Segment Start: SUPPLIED INFORMATION

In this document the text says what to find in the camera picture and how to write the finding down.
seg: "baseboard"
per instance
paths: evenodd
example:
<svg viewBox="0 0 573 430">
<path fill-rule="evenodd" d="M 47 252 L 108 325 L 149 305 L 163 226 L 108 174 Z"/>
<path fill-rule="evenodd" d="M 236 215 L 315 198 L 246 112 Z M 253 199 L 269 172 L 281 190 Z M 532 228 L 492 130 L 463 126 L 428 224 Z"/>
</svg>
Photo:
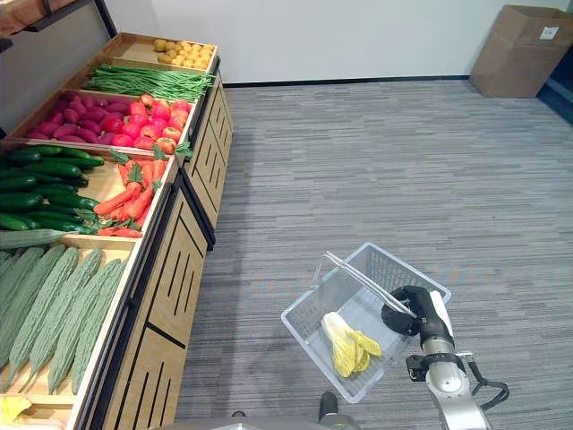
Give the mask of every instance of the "baseboard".
<svg viewBox="0 0 573 430">
<path fill-rule="evenodd" d="M 354 79 L 319 79 L 316 81 L 273 81 L 273 82 L 235 82 L 223 84 L 225 88 L 247 87 L 286 87 L 289 85 L 329 85 L 339 83 L 365 82 L 407 82 L 407 81 L 463 81 L 469 79 L 468 74 L 444 74 L 435 76 L 389 76 L 385 78 L 354 78 Z"/>
</svg>

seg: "black cable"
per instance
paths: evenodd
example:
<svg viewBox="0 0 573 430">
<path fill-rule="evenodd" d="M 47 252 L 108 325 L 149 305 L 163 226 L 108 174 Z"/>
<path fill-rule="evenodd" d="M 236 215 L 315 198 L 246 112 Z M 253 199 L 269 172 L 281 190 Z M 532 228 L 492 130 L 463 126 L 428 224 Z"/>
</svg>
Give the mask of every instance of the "black cable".
<svg viewBox="0 0 573 430">
<path fill-rule="evenodd" d="M 500 392 L 498 392 L 493 397 L 493 399 L 491 399 L 490 401 L 486 401 L 483 405 L 480 405 L 483 411 L 491 409 L 494 406 L 499 405 L 500 403 L 509 398 L 509 387 L 506 383 L 499 383 L 497 381 L 488 381 L 486 378 L 483 377 L 480 370 L 477 368 L 477 363 L 472 359 L 467 360 L 467 365 L 472 370 L 472 373 L 474 374 L 474 377 L 477 381 L 477 385 L 472 390 L 472 396 L 475 396 L 477 392 L 482 389 L 482 387 L 493 387 L 500 389 Z"/>
</svg>

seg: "yellow vegetable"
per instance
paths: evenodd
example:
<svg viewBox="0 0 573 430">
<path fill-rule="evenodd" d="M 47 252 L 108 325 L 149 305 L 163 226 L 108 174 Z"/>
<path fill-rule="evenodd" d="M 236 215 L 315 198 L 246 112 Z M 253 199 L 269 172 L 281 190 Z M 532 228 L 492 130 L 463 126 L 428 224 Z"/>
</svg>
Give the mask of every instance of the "yellow vegetable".
<svg viewBox="0 0 573 430">
<path fill-rule="evenodd" d="M 166 45 L 166 41 L 163 39 L 155 39 L 153 40 L 153 48 L 157 51 L 157 52 L 163 52 L 165 51 L 165 45 Z"/>
<path fill-rule="evenodd" d="M 322 329 L 332 343 L 332 363 L 337 372 L 347 378 L 353 372 L 362 372 L 370 364 L 370 354 L 382 354 L 376 340 L 361 331 L 353 330 L 336 312 L 322 317 Z"/>
</svg>

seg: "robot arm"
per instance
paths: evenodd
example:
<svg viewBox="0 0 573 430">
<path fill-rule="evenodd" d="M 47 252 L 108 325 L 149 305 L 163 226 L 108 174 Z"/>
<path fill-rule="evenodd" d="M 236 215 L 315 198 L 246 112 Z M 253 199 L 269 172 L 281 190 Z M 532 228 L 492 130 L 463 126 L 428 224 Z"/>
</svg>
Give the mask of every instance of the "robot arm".
<svg viewBox="0 0 573 430">
<path fill-rule="evenodd" d="M 406 365 L 412 381 L 426 382 L 440 413 L 442 427 L 445 430 L 491 430 L 483 411 L 504 401 L 509 396 L 508 386 L 488 382 L 479 373 L 471 353 L 456 352 L 453 330 L 440 293 L 408 285 L 392 292 L 392 296 L 408 306 L 417 318 L 384 306 L 382 320 L 400 334 L 420 335 L 423 356 L 408 357 Z M 478 380 L 474 391 L 461 357 L 468 361 Z M 484 385 L 500 388 L 501 392 L 480 407 L 473 396 Z"/>
</svg>

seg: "wooden cabinet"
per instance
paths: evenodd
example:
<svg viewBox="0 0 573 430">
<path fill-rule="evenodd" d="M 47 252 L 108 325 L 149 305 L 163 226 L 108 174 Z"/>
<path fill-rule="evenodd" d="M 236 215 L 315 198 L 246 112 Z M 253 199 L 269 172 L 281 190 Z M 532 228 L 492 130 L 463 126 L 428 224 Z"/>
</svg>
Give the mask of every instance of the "wooden cabinet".
<svg viewBox="0 0 573 430">
<path fill-rule="evenodd" d="M 175 417 L 207 242 L 179 188 L 166 215 L 103 428 L 148 428 Z"/>
<path fill-rule="evenodd" d="M 199 127 L 193 146 L 195 155 L 184 169 L 210 225 L 215 228 L 233 139 L 233 121 L 220 75 L 210 91 Z"/>
</svg>

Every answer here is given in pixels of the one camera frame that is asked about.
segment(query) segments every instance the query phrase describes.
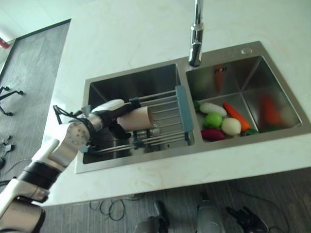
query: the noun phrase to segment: black glove
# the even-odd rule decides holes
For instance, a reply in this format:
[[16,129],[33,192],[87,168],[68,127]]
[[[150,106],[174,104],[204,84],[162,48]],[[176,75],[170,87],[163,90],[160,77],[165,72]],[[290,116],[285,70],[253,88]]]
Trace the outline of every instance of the black glove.
[[232,215],[237,223],[243,228],[245,233],[267,233],[267,225],[247,207],[243,207],[244,210],[236,211],[230,207],[227,207],[227,212]]

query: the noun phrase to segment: marble countertop
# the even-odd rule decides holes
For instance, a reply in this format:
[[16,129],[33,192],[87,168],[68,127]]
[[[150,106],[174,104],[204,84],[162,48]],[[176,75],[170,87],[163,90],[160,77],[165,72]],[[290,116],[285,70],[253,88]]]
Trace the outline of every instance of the marble countertop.
[[[205,0],[203,52],[261,41],[311,116],[310,1]],[[85,80],[188,56],[192,0],[105,0],[78,8],[59,65],[43,142],[57,125],[52,105],[81,108]],[[56,205],[311,165],[311,134],[75,174],[73,161],[44,205]]]

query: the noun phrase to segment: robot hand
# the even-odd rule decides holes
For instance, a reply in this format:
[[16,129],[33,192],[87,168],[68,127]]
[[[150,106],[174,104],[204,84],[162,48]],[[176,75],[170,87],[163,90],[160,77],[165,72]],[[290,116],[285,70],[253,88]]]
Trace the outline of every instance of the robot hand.
[[32,202],[48,199],[50,187],[75,158],[81,146],[92,141],[96,132],[108,127],[116,137],[129,137],[116,124],[116,119],[137,107],[124,104],[123,100],[112,100],[93,109],[85,118],[57,108],[59,114],[73,117],[74,121],[59,125],[54,139],[37,151],[20,176],[12,179],[0,194],[0,232],[38,232],[45,213]]

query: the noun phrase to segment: faucet spout
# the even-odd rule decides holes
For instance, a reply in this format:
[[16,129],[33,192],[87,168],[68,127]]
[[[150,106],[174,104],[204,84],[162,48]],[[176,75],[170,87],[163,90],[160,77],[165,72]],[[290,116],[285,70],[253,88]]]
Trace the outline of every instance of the faucet spout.
[[202,23],[203,0],[195,0],[195,18],[191,26],[191,48],[189,65],[198,67],[201,64],[204,24]]

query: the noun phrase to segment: dish drying rack
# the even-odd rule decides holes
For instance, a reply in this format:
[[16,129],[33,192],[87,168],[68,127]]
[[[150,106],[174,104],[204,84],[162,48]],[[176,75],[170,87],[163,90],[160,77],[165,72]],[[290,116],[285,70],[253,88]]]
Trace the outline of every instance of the dish drying rack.
[[139,104],[141,107],[148,106],[153,115],[154,128],[133,131],[127,140],[110,138],[103,144],[107,145],[106,142],[108,141],[110,143],[119,141],[121,145],[92,151],[91,154],[102,155],[139,148],[147,148],[149,152],[152,152],[159,150],[156,146],[167,145],[166,147],[169,148],[170,143],[184,142],[184,145],[190,144],[190,132],[193,130],[193,123],[183,86],[176,86],[175,90],[172,91],[132,98],[129,101],[133,104]]

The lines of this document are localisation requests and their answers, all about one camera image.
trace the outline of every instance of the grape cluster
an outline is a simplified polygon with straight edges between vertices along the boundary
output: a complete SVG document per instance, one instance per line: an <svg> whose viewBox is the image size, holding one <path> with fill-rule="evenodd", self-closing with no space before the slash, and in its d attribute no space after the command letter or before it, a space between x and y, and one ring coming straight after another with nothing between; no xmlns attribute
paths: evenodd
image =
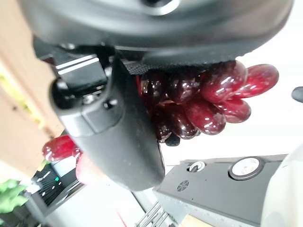
<svg viewBox="0 0 303 227"><path fill-rule="evenodd" d="M239 61L220 62L207 69L184 67L173 73L149 70L136 77L158 141L169 141L172 146L178 144L176 136L189 140L200 133L216 135L227 122L246 121L251 108L242 98L268 91L278 79L272 65L247 69Z"/></svg>

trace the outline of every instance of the white wall
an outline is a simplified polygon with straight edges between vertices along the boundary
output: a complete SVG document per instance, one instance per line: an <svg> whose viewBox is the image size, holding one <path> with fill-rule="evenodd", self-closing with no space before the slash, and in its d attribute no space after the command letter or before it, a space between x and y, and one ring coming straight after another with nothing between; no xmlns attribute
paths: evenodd
<svg viewBox="0 0 303 227"><path fill-rule="evenodd" d="M246 99L252 109L244 123L227 124L216 136L182 140L178 147L161 147L165 164L184 159L286 154L303 143L303 104L291 98L303 86L303 1L295 1L284 29L262 47L238 60L249 67L269 63L280 72L270 91Z"/></svg>

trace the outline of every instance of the white surface
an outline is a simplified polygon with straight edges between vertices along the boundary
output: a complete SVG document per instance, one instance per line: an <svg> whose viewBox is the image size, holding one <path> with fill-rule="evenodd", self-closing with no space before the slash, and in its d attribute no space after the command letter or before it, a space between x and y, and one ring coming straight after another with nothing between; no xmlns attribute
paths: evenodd
<svg viewBox="0 0 303 227"><path fill-rule="evenodd" d="M282 31L238 58L246 67L269 63L280 73L278 84L270 91L245 99L251 106L251 117L243 123L228 123L219 135L181 140L178 147L162 145L165 165L185 159L288 154L303 143L303 104L291 98L292 90L303 86L302 9L303 1L295 1Z"/></svg>
<svg viewBox="0 0 303 227"><path fill-rule="evenodd" d="M76 167L76 159L73 156L62 159L52 165L59 177L64 176Z"/></svg>
<svg viewBox="0 0 303 227"><path fill-rule="evenodd" d="M130 191L109 181L85 186L46 220L51 227L133 227L143 215Z"/></svg>
<svg viewBox="0 0 303 227"><path fill-rule="evenodd" d="M303 226L303 145L272 176L265 196L262 227Z"/></svg>

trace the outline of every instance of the gray panel
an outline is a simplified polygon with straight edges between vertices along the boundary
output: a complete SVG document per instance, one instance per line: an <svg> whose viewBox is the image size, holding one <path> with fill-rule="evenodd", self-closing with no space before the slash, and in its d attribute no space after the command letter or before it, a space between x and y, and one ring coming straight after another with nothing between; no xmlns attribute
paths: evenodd
<svg viewBox="0 0 303 227"><path fill-rule="evenodd" d="M155 190L198 208L259 226L268 182L281 162L276 158L273 158L274 162L268 162L270 159L265 158L267 162L259 175L250 180L235 181L228 176L228 169L238 159L225 159L226 162L224 159L219 159L219 162L203 160L205 169L196 173L187 171L189 162L181 163L165 176L161 186ZM189 183L188 187L178 192L178 185L185 180Z"/></svg>
<svg viewBox="0 0 303 227"><path fill-rule="evenodd" d="M190 214L205 223L208 223L214 227L254 227L249 224L234 220L232 218L227 218L223 215L211 212L197 206L188 204L181 200L168 197L164 194L157 193L160 204L162 204L164 210L169 210L170 215L173 216L177 223L181 223L185 218L186 214Z"/></svg>

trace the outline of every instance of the black plastic mount
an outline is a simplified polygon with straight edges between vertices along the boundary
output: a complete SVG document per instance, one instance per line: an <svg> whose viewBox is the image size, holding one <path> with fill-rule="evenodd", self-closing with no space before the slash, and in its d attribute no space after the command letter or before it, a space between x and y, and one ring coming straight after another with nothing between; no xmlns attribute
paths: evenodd
<svg viewBox="0 0 303 227"><path fill-rule="evenodd" d="M165 170L159 144L135 78L123 63L114 58L103 68L99 54L68 53L56 46L48 52L48 44L37 39L34 46L56 72L50 102L80 149L131 191L160 184Z"/></svg>

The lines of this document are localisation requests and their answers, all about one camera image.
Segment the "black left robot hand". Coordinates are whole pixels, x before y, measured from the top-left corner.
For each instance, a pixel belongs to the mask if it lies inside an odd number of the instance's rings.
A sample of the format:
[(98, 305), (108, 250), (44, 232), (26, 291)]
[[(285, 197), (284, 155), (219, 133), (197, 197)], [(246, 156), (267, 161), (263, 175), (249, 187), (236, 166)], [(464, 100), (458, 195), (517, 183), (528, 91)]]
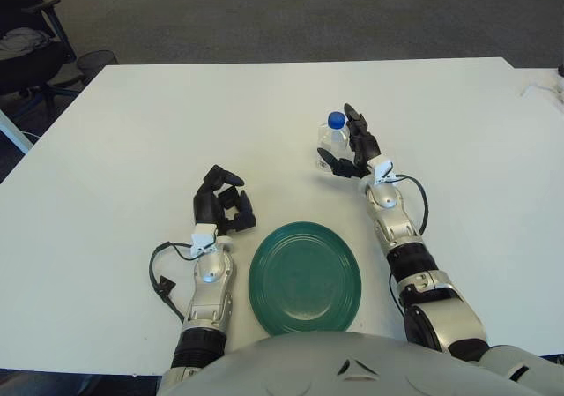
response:
[(245, 191), (239, 191), (244, 184), (235, 173), (214, 165), (193, 198), (195, 223), (215, 225), (218, 235), (255, 227), (249, 197)]

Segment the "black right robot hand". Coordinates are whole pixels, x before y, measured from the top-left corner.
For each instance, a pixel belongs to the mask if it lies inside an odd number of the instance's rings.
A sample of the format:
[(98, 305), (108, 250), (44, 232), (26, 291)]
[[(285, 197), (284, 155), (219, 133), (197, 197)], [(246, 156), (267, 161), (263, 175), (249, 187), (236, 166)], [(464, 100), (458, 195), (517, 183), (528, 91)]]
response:
[(323, 168), (346, 178), (369, 175), (368, 161), (381, 154), (367, 120), (349, 103), (320, 126), (316, 151)]

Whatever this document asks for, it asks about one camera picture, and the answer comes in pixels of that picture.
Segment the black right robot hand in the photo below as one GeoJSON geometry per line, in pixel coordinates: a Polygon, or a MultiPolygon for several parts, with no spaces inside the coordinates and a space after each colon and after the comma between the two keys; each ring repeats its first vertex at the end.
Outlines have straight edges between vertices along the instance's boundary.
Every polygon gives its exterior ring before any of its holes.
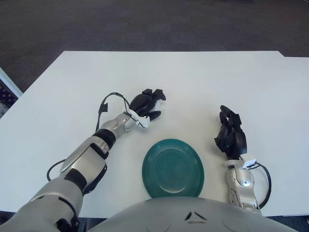
{"type": "Polygon", "coordinates": [[[224,105],[221,105],[220,109],[221,127],[214,141],[228,160],[238,160],[242,154],[247,153],[246,136],[241,128],[240,116],[224,105]]]}

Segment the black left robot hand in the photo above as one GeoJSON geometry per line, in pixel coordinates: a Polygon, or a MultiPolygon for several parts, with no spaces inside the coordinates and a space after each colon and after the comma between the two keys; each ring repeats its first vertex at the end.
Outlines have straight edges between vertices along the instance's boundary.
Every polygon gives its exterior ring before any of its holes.
{"type": "Polygon", "coordinates": [[[155,105],[159,100],[166,100],[163,90],[156,89],[153,91],[148,88],[131,101],[129,109],[133,110],[140,117],[149,117],[152,121],[161,115],[161,111],[155,109],[155,105]]]}

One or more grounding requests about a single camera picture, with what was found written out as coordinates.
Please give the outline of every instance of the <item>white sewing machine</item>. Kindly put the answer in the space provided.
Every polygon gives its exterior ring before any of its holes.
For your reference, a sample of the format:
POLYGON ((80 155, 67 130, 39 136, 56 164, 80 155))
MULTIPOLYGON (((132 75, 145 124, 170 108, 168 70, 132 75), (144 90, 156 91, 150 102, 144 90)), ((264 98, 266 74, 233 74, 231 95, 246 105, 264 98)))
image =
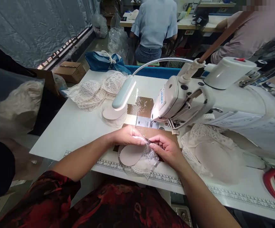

Segment End: SUPPLIED INFORMATION

Within the entries, find all lines that contain "query" and copy each one.

segment(query) segments every instance the query phrase describes.
query: the noun phrase to segment: black glove
query: the noun phrase to segment: marble countertop
query: the noun phrase to segment: robot hand
query: the noun phrase to segment: faucet spout
query: the noun phrase to segment: dish drying rack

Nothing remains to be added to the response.